■ **What to do**:
Start to finish, print the data below exactly, without the images.

··· Information shown ···

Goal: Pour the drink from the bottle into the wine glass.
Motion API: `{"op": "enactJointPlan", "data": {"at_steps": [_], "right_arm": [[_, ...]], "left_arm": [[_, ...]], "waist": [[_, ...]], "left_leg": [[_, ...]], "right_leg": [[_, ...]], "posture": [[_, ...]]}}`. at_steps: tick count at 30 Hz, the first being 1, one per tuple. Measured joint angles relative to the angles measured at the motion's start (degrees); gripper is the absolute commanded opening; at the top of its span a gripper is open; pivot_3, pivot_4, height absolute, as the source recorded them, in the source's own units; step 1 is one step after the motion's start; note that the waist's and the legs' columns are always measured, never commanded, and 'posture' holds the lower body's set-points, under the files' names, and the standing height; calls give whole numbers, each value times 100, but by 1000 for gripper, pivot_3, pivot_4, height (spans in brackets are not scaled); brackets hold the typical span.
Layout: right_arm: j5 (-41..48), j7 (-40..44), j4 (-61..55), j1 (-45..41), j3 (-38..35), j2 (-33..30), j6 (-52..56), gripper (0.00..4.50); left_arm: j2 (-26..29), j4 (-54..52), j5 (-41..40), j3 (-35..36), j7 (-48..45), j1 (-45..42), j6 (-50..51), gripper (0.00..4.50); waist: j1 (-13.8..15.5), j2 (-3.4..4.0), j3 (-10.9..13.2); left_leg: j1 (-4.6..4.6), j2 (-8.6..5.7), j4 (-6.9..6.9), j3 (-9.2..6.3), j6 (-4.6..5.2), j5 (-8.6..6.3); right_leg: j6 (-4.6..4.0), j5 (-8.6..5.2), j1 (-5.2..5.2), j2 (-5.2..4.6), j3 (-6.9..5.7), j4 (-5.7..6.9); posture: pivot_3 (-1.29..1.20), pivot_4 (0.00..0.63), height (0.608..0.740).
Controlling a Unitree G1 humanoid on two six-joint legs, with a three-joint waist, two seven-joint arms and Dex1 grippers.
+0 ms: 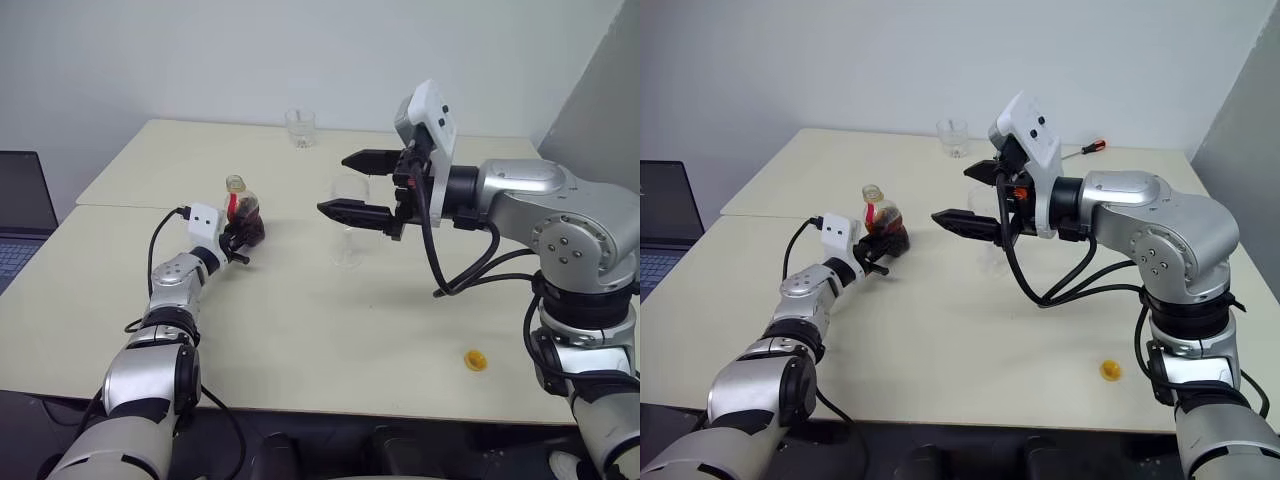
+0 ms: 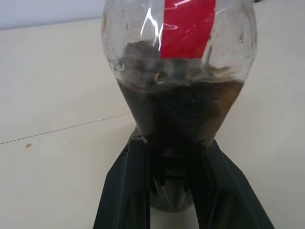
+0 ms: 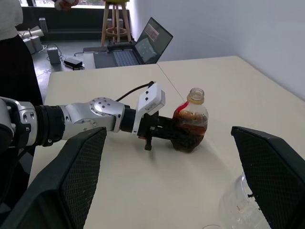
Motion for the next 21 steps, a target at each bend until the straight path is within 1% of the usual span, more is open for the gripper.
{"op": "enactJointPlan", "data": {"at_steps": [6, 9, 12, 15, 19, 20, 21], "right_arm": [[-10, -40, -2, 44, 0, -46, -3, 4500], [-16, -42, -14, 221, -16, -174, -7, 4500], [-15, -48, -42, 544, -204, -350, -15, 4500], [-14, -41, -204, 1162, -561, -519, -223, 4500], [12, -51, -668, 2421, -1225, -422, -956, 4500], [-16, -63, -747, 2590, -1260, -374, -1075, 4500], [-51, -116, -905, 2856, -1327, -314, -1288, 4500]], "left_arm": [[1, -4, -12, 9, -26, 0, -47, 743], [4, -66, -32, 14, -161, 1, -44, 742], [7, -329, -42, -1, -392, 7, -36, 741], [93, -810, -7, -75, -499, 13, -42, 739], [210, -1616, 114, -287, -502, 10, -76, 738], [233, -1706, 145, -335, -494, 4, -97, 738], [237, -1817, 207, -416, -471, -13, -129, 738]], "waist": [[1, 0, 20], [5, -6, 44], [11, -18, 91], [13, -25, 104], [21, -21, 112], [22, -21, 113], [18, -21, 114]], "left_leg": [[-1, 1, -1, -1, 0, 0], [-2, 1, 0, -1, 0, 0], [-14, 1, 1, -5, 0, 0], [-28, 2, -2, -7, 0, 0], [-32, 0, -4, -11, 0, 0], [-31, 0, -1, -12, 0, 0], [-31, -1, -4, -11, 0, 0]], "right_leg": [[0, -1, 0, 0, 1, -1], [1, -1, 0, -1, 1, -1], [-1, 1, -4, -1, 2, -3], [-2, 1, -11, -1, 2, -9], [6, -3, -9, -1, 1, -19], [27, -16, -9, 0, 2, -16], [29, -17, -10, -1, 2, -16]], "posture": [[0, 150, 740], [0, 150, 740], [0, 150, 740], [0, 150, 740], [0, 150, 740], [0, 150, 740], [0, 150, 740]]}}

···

■ **Completed task**:
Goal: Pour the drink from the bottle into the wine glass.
Motion API: `{"op": "enactJointPlan", "data": {"at_steps": [_], "right_arm": [[_, ...]], "left_arm": [[_, ...]], "waist": [[_, ...]], "left_leg": [[_, ...]], "right_leg": [[_, ...]], "posture": [[_, ...]]}}`. at_steps: tick count at 30 Hz, the first being 1, one per tuple. Measured joint angles relative to the angles measured at the motion's start (degrees); gripper is the absolute commanded opening; at the top of its span a gripper is open; pivot_3, pivot_4, height absolute, as the source recorded them, in the source's own units; step 1 is one step after the motion's start; note that the waist's and the legs' columns are always measured, never commanded, and 'posture' holds the lower body's set-points, under the files' names, and the standing height; calls give whole numbers, each value times 100, but by 1000 for gripper, pivot_3, pivot_4, height (spans in brackets are not scaled); brackets hold the typical span.
Layout: right_arm: j5 (-41..48), j7 (-40..44), j4 (-61..55), j1 (-45..41), j3 (-38..35), j2 (-33..30), j6 (-52..56), gripper (0.00..4.50); left_arm: j2 (-26..29), j4 (-54..52), j5 (-41..40), j3 (-35..36), j7 (-48..45), j1 (-45..42), j6 (-50..51), gripper (0.00..4.50); waist: j1 (-13.8..15.5), j2 (-3.4..4.0), j3 (-10.9..13.2); left_leg: j1 (-4.6..4.6), j2 (-8.6..5.7), j4 (-6.9..6.9), j3 (-9.2..6.3), j6 (-4.6..5.2), j5 (-8.6..6.3); right_leg: j6 (-4.6..4.0), j5 (-8.6..5.2), j1 (-5.2..5.2), j2 (-5.2..4.6), j3 (-6.9..5.7), j4 (-5.7..6.9); posture: pivot_3 (-1.29..1.20), pivot_4 (0.00..0.63), height (0.608..0.740).
Controlling a Unitree G1 humanoid on two six-joint legs, with a three-joint waist, two seven-joint arms and Dex1 grippers.
+0 ms: 
+0 ms: 
+0 ms: 
Motion for the next 21 steps, a target at each bend until the straight path is within 1% of the usual span, more is open for the gripper.
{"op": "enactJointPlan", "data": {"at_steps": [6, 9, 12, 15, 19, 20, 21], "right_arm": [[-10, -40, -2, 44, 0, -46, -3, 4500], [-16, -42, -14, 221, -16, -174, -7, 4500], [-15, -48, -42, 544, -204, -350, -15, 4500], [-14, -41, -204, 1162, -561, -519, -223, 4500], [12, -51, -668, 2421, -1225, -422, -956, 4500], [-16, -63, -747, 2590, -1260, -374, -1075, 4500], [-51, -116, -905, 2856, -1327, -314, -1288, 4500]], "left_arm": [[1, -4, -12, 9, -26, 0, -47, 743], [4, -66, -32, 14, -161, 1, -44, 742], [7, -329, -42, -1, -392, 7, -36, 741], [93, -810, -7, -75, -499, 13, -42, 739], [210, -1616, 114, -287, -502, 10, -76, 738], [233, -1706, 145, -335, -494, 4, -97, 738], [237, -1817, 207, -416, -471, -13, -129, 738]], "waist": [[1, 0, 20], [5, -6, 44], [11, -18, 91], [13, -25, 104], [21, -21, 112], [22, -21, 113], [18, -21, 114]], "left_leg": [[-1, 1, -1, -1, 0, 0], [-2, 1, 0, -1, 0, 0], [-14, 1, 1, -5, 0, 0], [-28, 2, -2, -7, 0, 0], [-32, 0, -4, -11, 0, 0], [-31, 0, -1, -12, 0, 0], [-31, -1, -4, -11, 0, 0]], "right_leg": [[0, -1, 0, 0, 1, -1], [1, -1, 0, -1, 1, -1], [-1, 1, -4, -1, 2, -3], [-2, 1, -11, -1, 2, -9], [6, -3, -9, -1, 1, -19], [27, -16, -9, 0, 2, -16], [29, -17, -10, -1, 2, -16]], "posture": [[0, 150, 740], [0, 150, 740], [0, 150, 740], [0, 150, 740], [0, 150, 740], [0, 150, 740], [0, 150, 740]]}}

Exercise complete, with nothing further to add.